Caminando en medio de la ciudad, del bullicio, y de las incertidumbres de la vida misma, me pierdo, porque a mí nada de eso me importa. Lo que a mí me importa, son las personas y su ajetreo, me concentro en su ir y venir, y las observo. Trato de leer sus rostros, como quien lee cartas olvidadas.
En cada gesto trato de adivinar sus sentimientos, sus intenciones y sus miedos. Y espero a que sus miradas me hablen, y me revelen sus historias. Pero no las historias que se comparten con las amigas a la hora del té sino las historias que aparecen en medio de la noche como almas en pena reclamando justicia. Esas historias que llevan secretos malditos y que aún en sueños nos acechan.
Todos tenemos esas historias en nuestro bagaje.

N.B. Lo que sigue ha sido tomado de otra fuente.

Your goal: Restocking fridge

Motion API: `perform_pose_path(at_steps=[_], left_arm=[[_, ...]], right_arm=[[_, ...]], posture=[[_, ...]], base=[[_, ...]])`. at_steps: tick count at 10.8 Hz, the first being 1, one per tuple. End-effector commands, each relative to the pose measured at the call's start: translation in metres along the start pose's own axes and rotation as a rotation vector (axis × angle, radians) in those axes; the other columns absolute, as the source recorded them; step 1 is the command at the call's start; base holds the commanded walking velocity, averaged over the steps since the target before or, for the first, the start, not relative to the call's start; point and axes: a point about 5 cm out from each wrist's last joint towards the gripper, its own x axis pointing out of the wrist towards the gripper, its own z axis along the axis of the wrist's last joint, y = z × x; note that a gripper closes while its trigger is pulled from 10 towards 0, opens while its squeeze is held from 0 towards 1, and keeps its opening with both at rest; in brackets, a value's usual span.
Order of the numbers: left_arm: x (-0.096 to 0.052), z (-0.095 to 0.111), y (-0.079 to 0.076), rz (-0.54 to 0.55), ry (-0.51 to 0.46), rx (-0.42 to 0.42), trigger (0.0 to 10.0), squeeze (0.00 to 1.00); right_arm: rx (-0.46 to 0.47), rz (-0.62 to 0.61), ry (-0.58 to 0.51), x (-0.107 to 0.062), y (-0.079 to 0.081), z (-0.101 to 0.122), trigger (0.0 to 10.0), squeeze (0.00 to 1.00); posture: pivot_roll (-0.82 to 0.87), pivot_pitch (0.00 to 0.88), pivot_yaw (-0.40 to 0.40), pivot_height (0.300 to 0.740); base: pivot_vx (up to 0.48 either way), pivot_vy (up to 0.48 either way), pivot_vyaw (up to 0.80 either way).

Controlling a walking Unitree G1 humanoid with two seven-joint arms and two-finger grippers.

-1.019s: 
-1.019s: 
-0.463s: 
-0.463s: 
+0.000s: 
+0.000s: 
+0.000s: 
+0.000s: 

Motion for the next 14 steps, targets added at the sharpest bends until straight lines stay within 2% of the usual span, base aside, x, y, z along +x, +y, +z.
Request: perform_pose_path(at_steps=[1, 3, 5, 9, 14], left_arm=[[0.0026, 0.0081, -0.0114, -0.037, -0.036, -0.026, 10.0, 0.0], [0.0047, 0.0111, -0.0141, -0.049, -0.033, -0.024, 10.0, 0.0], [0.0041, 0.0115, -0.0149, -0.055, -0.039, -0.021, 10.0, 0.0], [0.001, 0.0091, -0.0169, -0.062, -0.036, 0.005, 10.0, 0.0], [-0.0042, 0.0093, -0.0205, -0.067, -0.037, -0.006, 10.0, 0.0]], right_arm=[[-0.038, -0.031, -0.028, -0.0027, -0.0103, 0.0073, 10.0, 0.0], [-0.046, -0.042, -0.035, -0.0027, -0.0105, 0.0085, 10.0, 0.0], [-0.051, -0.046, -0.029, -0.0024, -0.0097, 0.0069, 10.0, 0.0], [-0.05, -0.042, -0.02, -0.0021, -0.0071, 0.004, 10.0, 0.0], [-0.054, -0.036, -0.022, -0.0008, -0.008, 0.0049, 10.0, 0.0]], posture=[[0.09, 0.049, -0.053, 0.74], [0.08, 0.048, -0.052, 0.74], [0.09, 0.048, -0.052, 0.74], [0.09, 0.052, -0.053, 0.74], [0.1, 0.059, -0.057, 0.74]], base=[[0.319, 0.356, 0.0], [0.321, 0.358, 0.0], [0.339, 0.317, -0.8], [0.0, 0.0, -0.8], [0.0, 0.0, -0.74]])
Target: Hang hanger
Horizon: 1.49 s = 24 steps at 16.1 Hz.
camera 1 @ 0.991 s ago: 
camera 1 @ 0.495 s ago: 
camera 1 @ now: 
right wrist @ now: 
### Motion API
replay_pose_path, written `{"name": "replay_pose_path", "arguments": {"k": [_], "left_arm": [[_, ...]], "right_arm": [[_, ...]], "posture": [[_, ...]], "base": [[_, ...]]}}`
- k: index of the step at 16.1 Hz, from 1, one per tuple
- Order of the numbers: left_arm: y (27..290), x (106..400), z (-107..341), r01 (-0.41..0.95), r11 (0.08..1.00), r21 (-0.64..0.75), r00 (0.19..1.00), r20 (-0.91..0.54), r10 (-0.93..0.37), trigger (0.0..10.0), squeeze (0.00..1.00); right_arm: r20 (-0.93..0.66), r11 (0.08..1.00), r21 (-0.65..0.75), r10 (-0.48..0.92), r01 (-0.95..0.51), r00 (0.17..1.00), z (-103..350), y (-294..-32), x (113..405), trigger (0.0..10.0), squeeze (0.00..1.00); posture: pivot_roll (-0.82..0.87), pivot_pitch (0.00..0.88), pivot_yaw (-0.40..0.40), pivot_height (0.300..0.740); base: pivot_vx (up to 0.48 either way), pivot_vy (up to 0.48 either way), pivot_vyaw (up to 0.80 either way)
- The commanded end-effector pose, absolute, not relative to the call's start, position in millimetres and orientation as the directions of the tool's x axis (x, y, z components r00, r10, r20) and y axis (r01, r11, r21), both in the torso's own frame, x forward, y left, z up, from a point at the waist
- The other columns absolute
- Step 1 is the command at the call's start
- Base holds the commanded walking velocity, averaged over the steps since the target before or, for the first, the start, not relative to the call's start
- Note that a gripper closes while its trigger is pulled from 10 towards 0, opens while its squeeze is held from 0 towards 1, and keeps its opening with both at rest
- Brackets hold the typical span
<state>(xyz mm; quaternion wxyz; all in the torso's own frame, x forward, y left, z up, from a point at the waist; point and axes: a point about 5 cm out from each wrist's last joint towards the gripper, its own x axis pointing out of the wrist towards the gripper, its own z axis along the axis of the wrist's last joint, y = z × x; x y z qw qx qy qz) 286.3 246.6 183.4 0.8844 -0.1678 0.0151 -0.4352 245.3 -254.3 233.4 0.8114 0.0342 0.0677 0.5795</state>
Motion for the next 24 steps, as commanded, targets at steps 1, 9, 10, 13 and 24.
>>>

Pero yo creo, que no las guardamos dentro de nosotros, porque entonces no podríamos vivir. Pienso que las echamos al universo a que se pierdan, a ver si la suerte nos acompaña y se extravíen por ahí, y encuentran a otro más desgraciado que uno para torturar.
Y ellas se van vagando por el mundo, extraviadas y solitarias, pero sabiendo bien a quien pertenecen y buscándole. No importa si habéis cambiado de dirección, de ciudad o país, porque ellas siempre sabrán como encontrarle. Aun así hayan pasado decenios, ellas sabrán reconocer a quien las abandonó, y su furia no tendrá piedad.
Esas son las historias que yo colecciono, he capturado algunas ya, y aunque pueden infringir miedo en algunos, yo las amo, porque reflejan nuestra verdadera naturaleza, no lo que aparentamos ser, sino lo que somos cuando creemos que nadie nos observa o pensamos que nunca nos cacharan las mentiras. Esas historias que nos recuerdan que aunque vivamos en un mundo superpoblado, en realidad, nos encontramos solos.